The euro area economy expanded at a faster than expected pace in the third quarter and the unemployment rate fell to a more than eight-year low, while inflation slowed unexpectedly, official data revealed Tuesday. But consumer price growth in October eased to 1.4% year on year, a Eurostat estimate showed, from 1.5% in the previous two months.
The ECB has taken extraordinary measures to push up growth and inflation in the eurozone in recent years, setting interest rates at historic lows, offering cheap loans for banks and hoovering billions of euros of government and corporate bonds each month.
This follows eurozone GDP growth of 0.7 per cent in the second quarter, when the United Kingdom grew by just 0.3 per cent.
Economists polled by Reuters had expected a 0.5% quarterly rise and a 2.4% year-on-year gain.
The UK's annual rate of GDP growth in the third quarter was just 1.5 per cent.

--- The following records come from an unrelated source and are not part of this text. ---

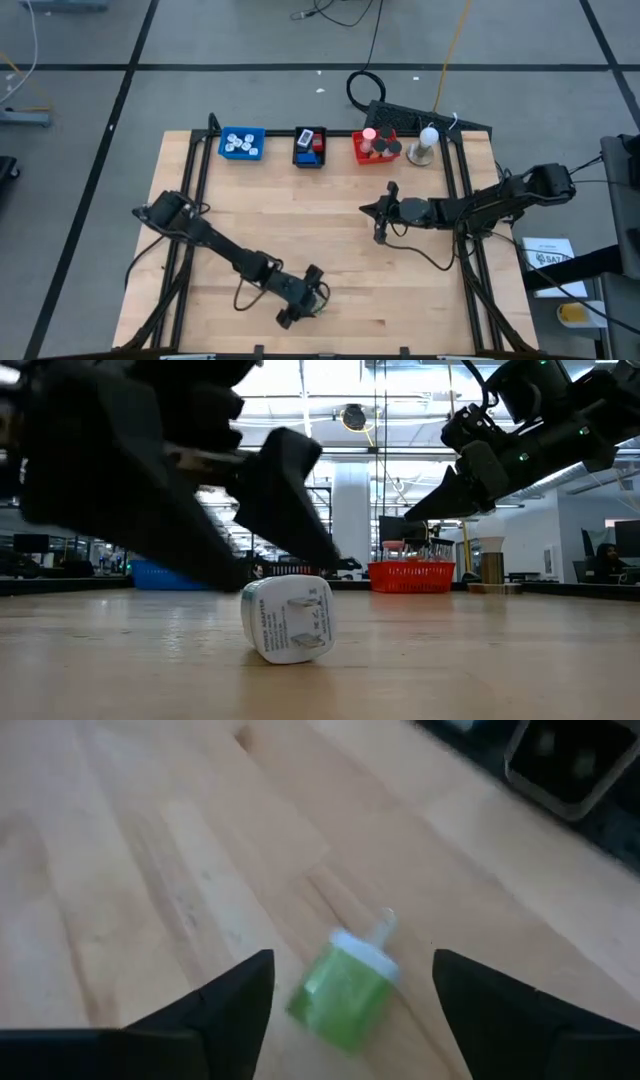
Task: Pick & Place Office items
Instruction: Put the green charger adapter into the blue bin
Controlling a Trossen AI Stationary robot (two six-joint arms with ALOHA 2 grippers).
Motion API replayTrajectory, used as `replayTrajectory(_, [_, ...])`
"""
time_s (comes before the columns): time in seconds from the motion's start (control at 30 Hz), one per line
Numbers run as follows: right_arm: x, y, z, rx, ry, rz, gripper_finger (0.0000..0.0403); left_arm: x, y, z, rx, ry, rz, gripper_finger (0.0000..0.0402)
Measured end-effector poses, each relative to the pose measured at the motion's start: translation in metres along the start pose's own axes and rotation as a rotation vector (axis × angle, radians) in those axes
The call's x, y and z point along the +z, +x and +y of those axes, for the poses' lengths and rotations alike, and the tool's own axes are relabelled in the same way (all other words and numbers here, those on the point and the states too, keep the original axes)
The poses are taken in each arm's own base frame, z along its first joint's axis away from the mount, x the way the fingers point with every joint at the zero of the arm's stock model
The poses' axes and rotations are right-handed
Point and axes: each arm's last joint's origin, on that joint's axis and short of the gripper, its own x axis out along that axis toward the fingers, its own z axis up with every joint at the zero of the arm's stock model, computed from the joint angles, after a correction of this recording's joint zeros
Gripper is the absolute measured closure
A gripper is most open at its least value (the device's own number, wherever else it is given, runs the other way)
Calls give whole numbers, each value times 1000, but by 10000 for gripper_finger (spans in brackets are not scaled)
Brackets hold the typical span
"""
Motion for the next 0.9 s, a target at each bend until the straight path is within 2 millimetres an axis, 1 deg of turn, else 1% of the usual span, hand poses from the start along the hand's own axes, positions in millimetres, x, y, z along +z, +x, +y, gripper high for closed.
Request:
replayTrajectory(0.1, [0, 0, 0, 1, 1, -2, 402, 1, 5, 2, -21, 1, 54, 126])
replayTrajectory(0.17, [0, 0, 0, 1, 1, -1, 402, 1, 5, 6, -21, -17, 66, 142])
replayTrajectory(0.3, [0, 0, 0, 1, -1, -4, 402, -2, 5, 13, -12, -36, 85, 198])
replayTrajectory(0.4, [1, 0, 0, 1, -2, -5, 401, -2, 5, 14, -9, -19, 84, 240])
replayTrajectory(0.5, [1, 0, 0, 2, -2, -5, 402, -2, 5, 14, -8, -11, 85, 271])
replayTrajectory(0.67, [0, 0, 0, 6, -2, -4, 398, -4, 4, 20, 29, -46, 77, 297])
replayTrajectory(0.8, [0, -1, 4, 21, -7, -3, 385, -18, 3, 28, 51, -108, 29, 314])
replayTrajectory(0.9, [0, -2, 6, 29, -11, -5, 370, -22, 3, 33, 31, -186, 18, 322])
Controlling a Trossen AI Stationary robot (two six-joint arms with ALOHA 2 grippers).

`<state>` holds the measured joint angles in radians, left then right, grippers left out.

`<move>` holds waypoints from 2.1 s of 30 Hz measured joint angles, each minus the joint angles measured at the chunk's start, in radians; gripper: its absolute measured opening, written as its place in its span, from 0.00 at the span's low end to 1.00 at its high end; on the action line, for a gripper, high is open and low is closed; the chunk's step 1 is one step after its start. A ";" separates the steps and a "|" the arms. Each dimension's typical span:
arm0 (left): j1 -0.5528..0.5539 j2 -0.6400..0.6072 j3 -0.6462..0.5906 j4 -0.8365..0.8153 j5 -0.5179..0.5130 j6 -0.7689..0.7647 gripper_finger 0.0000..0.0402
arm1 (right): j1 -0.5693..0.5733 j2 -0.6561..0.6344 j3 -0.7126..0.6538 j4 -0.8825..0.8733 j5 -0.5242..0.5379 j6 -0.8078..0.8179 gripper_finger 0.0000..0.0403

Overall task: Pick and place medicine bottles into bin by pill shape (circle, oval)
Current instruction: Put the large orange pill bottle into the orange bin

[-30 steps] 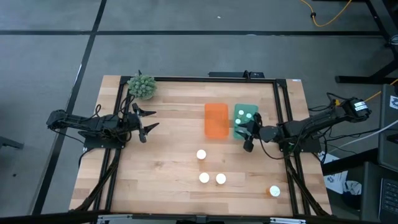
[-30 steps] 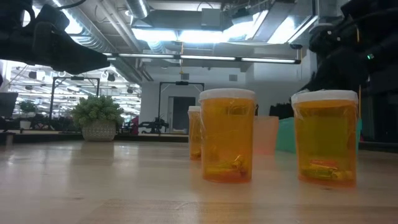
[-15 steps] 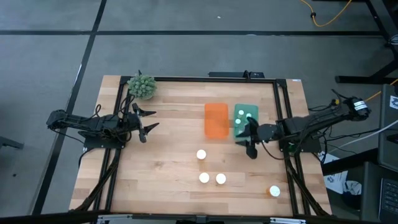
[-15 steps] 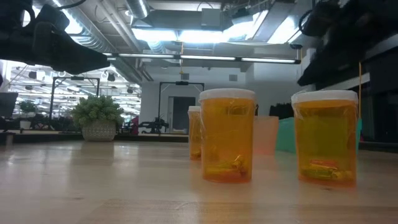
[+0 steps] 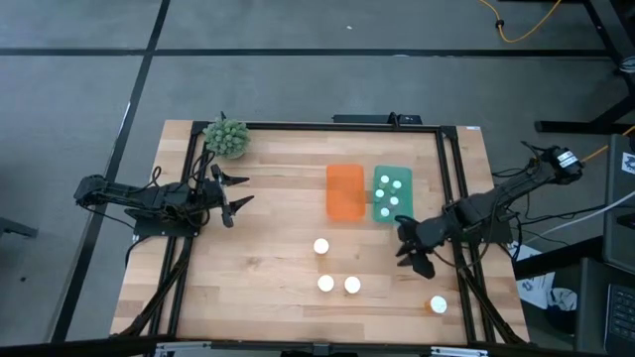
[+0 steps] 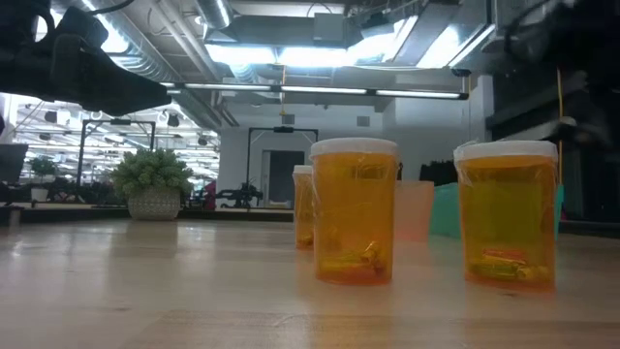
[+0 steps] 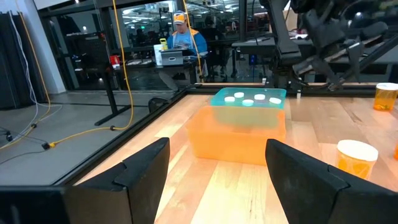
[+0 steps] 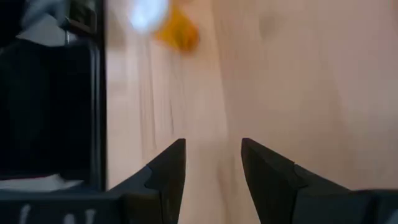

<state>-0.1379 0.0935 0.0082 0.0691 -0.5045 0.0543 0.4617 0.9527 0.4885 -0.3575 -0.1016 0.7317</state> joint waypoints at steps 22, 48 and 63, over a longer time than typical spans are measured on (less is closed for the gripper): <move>0.000 0.000 0.000 0.000 0.000 0.000 0.64 | 0.061 0.000 0.218 -0.655 -0.207 0.389 0.39; 0.000 0.000 0.000 0.000 0.000 0.011 0.64 | 0.522 0.276 0.294 -0.282 -0.339 1.174 0.39; 0.000 0.000 0.000 0.000 0.000 0.007 0.64 | 0.589 0.488 0.293 -0.205 -0.322 1.280 0.39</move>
<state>-0.1375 0.0933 0.0083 0.0692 -0.5049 0.0612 1.0512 1.4408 0.7818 -0.5626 -0.4236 2.0117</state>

GDP increased by 0.4% in the period compared with the final quarter of 2016, when it contracted by 1.1%.
Although job creation remains strong across the eurozone, including in France, rising participation rates might be dampening the reduction in the unemployment rate.
Core inflation that excludes energy, food, alcohol and tobacco, moderated to 0.9 percent from 1.1 percent in the preceding month.
This will be a concern for the European Central Bank, which last week cut its money printing programme in half in anticipation of continued strong economic data, with weak inflation flagged as a potential stumbling block that might lead to a reverse of the bank's decision.
The economic growth helped bring down eurozone unemployment to the lowest level since January 2009, beating market expectations.
The number of unemployed decreased by 96,000 from the previous month to 14.513 million. The rate was forecast to remain at 9 percent.